Stored records:
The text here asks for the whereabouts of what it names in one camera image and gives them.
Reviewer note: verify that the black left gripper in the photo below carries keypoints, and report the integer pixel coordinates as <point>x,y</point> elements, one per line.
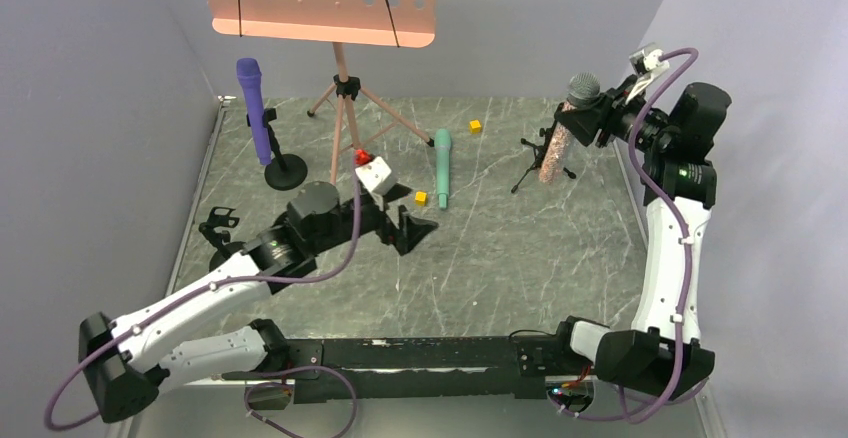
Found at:
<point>387,224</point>

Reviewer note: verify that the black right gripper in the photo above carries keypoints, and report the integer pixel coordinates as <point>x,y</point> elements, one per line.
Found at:
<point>603,112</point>

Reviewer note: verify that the black round-base microphone stand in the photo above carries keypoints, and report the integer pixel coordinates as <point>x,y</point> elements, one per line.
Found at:
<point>286,171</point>

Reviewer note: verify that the purple microphone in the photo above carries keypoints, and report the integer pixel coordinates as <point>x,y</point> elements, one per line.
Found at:
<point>249,77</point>

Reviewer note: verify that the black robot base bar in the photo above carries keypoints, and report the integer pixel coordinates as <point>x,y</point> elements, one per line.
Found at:
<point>523,366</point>

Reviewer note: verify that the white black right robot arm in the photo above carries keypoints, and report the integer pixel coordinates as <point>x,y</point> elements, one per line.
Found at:
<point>660,354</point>

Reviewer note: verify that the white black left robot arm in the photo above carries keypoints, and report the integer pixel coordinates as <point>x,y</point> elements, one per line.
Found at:
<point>129,361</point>

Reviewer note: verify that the black clip stand at left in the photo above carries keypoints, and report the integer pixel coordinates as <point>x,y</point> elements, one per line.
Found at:
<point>215,229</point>

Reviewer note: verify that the pink music stand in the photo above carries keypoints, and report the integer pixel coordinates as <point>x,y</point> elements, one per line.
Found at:
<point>391,23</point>

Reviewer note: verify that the yellow cube near teal microphone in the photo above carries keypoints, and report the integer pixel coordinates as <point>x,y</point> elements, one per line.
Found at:
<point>421,198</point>

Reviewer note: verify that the teal green microphone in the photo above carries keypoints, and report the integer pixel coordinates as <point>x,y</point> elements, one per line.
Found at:
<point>443,147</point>

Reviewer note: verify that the yellow cube at back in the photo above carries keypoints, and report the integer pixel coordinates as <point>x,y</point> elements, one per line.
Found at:
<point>475,126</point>

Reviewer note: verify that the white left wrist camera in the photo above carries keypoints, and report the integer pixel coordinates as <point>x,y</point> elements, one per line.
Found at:
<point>374,173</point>

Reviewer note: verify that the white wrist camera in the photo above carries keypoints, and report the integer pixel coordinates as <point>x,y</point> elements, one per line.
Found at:
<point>648,65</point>
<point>374,173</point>

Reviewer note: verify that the black tripod shock-mount stand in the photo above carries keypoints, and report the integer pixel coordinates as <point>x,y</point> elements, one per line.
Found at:
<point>540,157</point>

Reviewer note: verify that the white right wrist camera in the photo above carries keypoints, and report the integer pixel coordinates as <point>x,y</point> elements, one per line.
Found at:
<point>648,65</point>

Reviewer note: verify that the aluminium table edge rail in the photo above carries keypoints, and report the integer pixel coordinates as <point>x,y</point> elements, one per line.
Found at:
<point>224,105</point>

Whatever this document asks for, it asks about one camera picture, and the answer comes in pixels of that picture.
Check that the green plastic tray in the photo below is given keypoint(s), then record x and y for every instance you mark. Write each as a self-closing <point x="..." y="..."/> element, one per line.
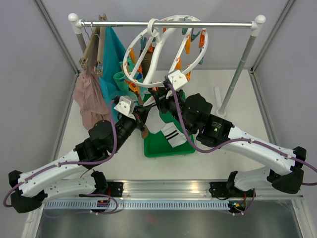
<point x="156" y="145"/>

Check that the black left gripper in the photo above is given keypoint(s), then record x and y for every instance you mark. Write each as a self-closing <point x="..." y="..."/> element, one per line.
<point x="142" y="112"/>

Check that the white metal clothes rack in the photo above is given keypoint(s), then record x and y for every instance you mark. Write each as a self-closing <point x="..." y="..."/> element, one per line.
<point x="160" y="30"/>

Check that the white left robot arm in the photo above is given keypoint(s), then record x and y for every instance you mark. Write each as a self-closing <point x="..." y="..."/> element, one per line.
<point x="30" y="190"/>

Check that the white black striped sock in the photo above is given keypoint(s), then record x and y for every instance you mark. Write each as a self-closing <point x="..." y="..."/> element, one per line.
<point x="154" y="123"/>

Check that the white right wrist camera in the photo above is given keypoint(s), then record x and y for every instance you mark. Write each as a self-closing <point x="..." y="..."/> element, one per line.
<point x="176" y="79"/>

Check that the pink garment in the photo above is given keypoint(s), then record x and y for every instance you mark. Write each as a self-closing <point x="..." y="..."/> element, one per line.
<point x="87" y="94"/>

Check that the mint green patterned sock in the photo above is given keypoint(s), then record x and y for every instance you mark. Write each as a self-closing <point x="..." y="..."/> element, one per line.
<point x="139" y="91"/>

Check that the brown sock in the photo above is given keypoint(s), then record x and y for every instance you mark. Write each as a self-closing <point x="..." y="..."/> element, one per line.
<point x="146" y="62"/>
<point x="141" y="114"/>

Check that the teal shirt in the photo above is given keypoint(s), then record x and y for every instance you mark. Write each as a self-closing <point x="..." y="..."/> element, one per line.
<point x="114" y="52"/>

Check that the beige wooden hanger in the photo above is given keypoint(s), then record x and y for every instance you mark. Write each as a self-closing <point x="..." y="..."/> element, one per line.
<point x="93" y="55"/>

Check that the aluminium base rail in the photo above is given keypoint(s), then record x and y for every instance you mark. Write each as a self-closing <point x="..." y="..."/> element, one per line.
<point x="171" y="195"/>

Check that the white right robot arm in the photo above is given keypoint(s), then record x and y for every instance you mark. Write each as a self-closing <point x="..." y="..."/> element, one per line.
<point x="282" y="168"/>

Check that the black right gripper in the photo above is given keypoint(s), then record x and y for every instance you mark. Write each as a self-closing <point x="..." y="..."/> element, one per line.
<point x="161" y="98"/>

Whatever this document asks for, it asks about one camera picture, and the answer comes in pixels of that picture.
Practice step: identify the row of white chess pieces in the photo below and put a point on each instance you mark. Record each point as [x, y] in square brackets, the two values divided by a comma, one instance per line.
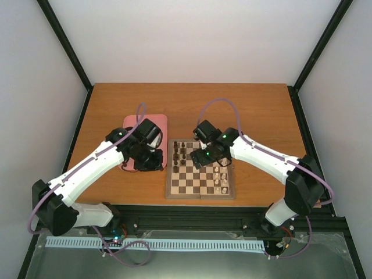
[220, 177]

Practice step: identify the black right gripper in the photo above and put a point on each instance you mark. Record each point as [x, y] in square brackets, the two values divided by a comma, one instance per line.
[197, 155]

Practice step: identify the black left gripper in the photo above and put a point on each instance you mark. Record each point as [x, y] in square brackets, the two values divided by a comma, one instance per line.
[157, 164]

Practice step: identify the black aluminium frame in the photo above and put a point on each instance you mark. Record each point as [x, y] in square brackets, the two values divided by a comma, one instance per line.
[194, 218]

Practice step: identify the wooden chess board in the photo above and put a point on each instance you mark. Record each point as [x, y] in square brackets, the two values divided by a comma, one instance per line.
[189, 182]

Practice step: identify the pink plastic tray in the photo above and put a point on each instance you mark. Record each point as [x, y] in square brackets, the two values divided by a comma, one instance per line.
[161, 121]

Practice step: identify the light blue cable duct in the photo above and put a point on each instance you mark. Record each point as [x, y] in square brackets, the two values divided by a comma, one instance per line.
[164, 245]

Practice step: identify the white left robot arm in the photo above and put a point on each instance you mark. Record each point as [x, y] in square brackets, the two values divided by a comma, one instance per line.
[54, 202]

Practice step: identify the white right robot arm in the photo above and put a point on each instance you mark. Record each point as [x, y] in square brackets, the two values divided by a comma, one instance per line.
[300, 176]

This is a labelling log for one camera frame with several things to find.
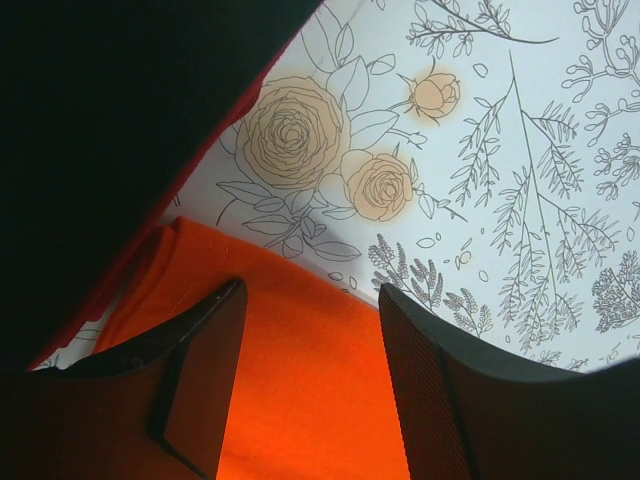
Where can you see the folded red t-shirt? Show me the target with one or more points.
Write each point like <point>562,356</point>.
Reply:
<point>200,160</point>

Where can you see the folded black t-shirt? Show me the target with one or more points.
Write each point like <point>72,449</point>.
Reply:
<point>106,107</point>

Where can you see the floral patterned table mat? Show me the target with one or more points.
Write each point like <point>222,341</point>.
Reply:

Exercise brief: Find and copy every line in the entries above where the string "microphone" occurs.

Reply:
Reviewer note: verify that the black round-base microphone stand in the photo above carries keypoints, and report the integer pixel coordinates as <point>x,y</point> elements, one per line.
Reviewer note: verify that the purple microphone in the photo above carries keypoints, and report the integer pixel coordinates as <point>x,y</point> elements, one per line.
Reviewer note: verify that the yellow cube near teal microphone in the photo above carries keypoints, and report the integer pixel coordinates as <point>x,y</point> elements, one per line.
Reviewer note: verify that the teal green microphone in the photo above carries keypoints, and report the integer pixel coordinates as <point>x,y</point> elements, one per line.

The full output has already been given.